• **Exercise prompt**: Wherever the word "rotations" appears in the entries, copy the whole line.

• **Source material**:
================

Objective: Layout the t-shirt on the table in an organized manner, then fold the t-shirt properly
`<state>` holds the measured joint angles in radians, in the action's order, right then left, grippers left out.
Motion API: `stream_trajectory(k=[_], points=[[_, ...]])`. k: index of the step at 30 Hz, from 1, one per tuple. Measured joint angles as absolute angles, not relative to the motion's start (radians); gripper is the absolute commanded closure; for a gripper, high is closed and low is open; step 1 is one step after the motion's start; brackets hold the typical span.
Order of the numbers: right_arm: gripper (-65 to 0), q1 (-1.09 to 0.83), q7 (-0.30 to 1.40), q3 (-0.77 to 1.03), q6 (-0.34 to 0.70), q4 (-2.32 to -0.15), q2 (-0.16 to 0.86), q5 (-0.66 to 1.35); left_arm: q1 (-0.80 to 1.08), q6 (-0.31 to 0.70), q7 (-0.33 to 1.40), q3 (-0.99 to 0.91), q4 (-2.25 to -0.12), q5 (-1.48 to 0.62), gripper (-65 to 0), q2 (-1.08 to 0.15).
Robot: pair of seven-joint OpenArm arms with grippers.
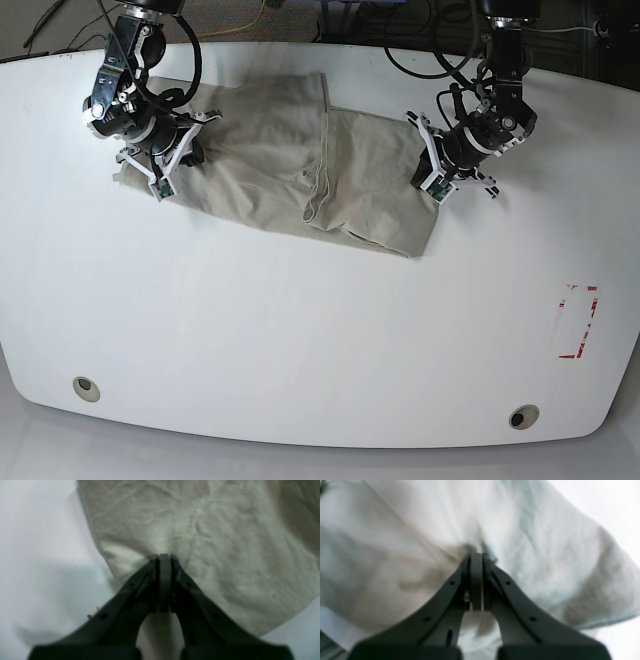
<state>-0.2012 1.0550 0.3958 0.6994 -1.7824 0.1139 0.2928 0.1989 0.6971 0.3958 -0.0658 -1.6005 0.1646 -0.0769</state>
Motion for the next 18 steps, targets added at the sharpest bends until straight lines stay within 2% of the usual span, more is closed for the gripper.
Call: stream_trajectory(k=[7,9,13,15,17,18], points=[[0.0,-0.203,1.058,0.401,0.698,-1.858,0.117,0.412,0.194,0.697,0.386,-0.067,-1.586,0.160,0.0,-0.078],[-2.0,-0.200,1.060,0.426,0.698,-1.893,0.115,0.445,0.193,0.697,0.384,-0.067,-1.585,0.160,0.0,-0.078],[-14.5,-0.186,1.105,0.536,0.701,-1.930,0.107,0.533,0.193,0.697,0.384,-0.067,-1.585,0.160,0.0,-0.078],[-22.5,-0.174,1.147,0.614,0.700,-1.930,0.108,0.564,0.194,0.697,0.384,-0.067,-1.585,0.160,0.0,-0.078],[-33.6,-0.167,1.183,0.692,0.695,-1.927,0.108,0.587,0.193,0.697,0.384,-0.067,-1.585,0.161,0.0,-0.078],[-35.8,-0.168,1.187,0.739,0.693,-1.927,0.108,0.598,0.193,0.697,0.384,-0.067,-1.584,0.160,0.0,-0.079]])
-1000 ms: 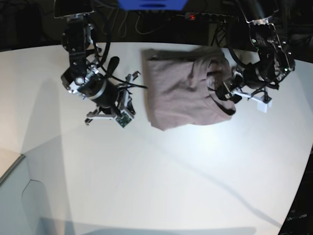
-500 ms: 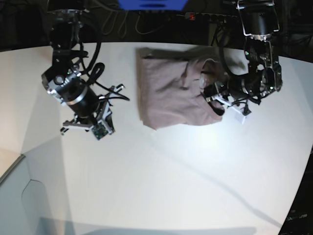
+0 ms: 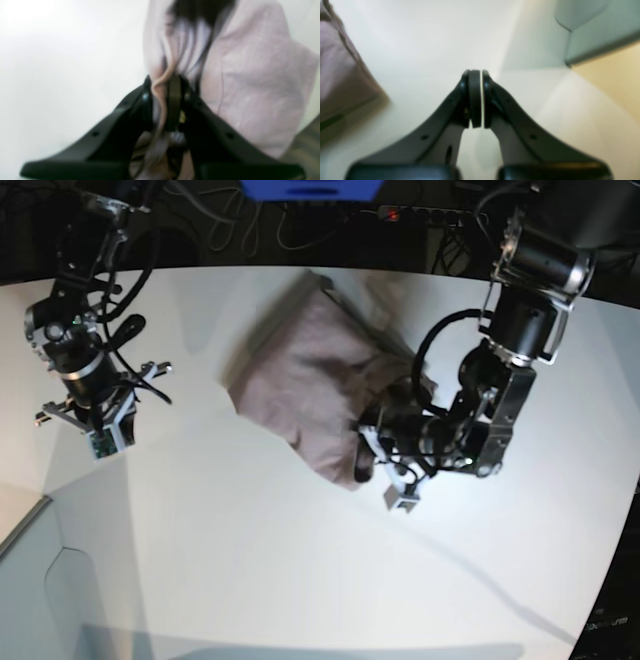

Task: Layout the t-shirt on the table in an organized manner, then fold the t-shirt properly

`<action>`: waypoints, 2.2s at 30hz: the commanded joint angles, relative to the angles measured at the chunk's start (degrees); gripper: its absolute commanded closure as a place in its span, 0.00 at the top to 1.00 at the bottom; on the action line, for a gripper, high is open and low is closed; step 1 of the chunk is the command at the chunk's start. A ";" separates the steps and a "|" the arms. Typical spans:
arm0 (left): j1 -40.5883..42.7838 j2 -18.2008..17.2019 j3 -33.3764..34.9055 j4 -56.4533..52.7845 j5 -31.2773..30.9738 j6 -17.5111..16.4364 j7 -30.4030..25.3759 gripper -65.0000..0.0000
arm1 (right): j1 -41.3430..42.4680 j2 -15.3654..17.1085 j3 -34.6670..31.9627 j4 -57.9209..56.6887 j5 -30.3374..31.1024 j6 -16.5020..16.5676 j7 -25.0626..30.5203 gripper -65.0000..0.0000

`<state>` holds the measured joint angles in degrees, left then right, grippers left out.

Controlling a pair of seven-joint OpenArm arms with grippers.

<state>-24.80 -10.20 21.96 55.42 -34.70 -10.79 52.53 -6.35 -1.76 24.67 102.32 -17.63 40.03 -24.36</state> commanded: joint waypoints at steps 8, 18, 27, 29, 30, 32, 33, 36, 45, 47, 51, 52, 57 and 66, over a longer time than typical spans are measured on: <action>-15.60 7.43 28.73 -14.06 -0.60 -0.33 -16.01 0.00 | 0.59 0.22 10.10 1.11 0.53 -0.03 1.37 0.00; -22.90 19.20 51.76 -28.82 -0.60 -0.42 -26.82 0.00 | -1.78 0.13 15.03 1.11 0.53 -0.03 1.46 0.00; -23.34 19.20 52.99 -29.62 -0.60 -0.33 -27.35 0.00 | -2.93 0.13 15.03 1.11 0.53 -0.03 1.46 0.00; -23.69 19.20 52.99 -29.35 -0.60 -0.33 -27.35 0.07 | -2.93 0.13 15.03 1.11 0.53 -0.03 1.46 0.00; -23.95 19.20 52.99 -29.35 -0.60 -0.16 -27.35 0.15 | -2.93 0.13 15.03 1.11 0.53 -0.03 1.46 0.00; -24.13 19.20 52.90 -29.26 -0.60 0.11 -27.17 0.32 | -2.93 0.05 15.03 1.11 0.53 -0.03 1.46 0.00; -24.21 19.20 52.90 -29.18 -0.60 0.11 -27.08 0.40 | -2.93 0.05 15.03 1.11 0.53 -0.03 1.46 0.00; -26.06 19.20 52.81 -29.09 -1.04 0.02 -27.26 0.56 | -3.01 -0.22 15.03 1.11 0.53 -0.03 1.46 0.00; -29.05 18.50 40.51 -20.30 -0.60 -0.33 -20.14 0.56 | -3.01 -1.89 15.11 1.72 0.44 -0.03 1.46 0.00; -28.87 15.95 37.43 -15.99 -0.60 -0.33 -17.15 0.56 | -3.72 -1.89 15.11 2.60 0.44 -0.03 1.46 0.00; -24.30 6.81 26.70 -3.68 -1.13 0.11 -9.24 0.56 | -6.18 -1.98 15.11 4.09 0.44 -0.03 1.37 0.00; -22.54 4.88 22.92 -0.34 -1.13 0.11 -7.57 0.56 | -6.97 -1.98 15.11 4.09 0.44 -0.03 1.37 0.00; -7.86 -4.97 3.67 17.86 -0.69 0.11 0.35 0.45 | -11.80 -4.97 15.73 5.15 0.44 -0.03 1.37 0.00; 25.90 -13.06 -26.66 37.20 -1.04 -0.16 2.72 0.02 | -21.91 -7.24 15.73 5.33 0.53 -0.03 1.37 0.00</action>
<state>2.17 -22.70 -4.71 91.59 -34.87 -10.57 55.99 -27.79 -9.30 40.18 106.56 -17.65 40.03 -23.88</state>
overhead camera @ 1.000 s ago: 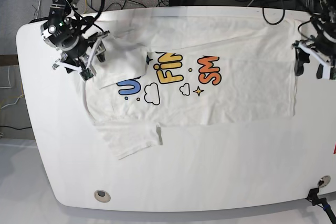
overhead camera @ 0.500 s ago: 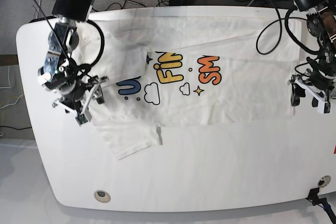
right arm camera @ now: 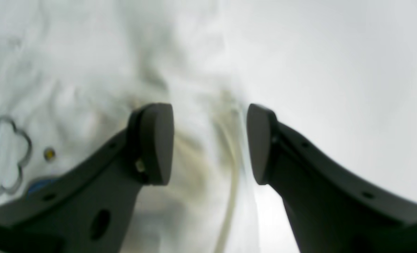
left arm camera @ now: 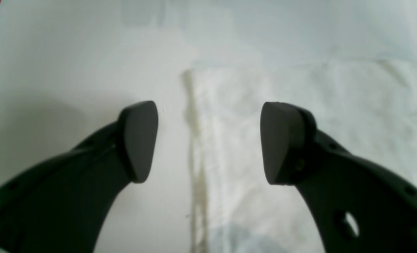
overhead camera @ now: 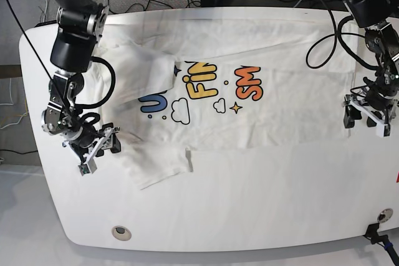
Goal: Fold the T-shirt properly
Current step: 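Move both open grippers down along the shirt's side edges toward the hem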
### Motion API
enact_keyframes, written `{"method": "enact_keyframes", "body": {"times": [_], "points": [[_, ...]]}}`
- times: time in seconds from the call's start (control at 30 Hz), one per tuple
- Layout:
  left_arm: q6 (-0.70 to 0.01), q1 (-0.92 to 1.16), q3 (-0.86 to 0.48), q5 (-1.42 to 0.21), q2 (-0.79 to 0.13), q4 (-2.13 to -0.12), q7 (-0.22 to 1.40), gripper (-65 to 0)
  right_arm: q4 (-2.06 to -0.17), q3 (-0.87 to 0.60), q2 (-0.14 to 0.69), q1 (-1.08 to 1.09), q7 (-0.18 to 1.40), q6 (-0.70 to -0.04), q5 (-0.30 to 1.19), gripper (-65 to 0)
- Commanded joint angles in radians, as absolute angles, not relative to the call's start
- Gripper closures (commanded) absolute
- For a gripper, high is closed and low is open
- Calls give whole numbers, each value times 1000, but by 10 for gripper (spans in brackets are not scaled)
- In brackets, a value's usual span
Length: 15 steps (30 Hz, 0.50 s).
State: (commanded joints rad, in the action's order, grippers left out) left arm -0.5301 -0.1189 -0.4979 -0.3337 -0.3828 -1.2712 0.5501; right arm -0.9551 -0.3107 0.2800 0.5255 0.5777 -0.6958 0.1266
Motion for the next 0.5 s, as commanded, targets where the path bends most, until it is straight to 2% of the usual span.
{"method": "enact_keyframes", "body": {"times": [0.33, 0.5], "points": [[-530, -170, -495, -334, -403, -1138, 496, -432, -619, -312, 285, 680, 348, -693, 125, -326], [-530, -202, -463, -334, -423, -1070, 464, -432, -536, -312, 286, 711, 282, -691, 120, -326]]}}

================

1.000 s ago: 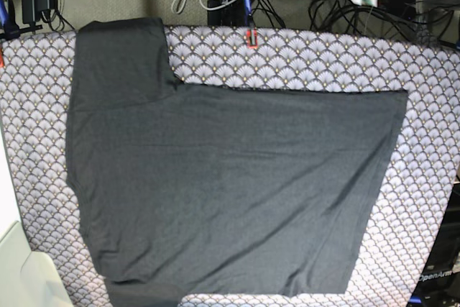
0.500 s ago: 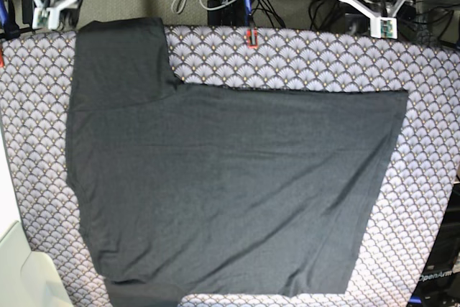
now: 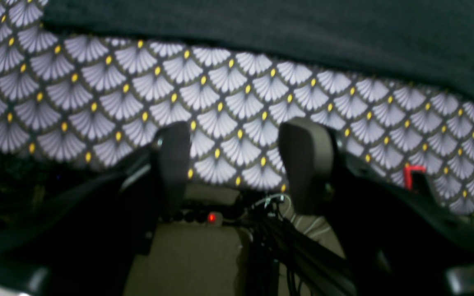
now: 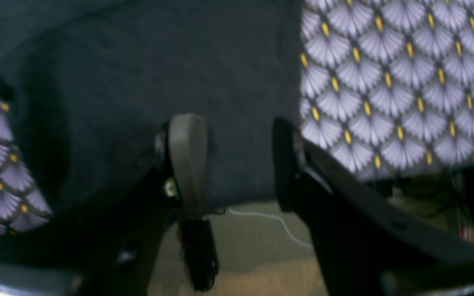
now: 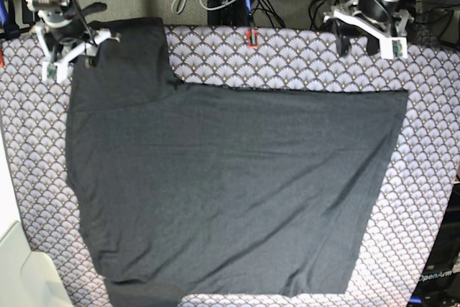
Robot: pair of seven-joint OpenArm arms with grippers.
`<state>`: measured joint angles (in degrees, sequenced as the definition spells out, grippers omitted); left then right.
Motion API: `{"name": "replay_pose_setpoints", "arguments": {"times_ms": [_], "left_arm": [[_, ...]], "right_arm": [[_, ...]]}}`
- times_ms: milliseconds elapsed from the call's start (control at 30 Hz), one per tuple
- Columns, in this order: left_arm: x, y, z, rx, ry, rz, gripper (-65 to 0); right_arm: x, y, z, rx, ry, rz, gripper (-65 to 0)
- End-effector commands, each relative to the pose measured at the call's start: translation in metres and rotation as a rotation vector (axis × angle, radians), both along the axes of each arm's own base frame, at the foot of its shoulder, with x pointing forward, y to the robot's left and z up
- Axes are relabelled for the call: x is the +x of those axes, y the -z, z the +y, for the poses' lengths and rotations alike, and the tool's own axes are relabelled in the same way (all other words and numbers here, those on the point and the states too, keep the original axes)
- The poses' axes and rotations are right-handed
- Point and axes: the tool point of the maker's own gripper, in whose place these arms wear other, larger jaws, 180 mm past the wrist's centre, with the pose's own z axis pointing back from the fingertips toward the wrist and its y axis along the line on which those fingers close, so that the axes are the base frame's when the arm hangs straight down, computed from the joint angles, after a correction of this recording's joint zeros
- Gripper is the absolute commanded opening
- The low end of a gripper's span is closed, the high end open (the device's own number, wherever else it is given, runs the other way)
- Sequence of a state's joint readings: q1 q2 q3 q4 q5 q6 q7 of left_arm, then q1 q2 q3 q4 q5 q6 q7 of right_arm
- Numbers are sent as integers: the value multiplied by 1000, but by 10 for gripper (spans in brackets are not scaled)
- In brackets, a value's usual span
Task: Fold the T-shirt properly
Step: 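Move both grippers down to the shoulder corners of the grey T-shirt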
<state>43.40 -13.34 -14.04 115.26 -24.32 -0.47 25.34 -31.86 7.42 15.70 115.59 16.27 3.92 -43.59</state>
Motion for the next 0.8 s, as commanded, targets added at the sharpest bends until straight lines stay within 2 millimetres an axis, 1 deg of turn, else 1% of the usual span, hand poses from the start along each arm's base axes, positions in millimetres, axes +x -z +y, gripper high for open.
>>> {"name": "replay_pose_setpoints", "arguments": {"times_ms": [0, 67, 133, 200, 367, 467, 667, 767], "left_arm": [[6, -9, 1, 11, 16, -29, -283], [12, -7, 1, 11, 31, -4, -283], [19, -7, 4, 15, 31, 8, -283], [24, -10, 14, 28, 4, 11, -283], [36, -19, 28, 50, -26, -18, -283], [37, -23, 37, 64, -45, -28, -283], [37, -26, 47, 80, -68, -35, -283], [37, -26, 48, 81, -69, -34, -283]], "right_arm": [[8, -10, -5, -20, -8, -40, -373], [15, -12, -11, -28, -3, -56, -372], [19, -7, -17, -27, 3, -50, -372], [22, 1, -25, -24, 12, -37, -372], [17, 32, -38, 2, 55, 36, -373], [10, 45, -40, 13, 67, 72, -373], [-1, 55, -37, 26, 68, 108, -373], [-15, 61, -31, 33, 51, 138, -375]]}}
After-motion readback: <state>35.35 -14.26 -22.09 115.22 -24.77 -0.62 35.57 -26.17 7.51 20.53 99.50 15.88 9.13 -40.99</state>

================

• **Task solution**:
- Axes are relabelled for the call: x is the +x of those axes, y the -z, z the +y, for the poses' lengths and rotations alike, and the tool's own axes are relabelled in the same way (all other words and numbers here, those on the point and the states too, keep the original axes)
- The poses' axes and rotations are right-handed

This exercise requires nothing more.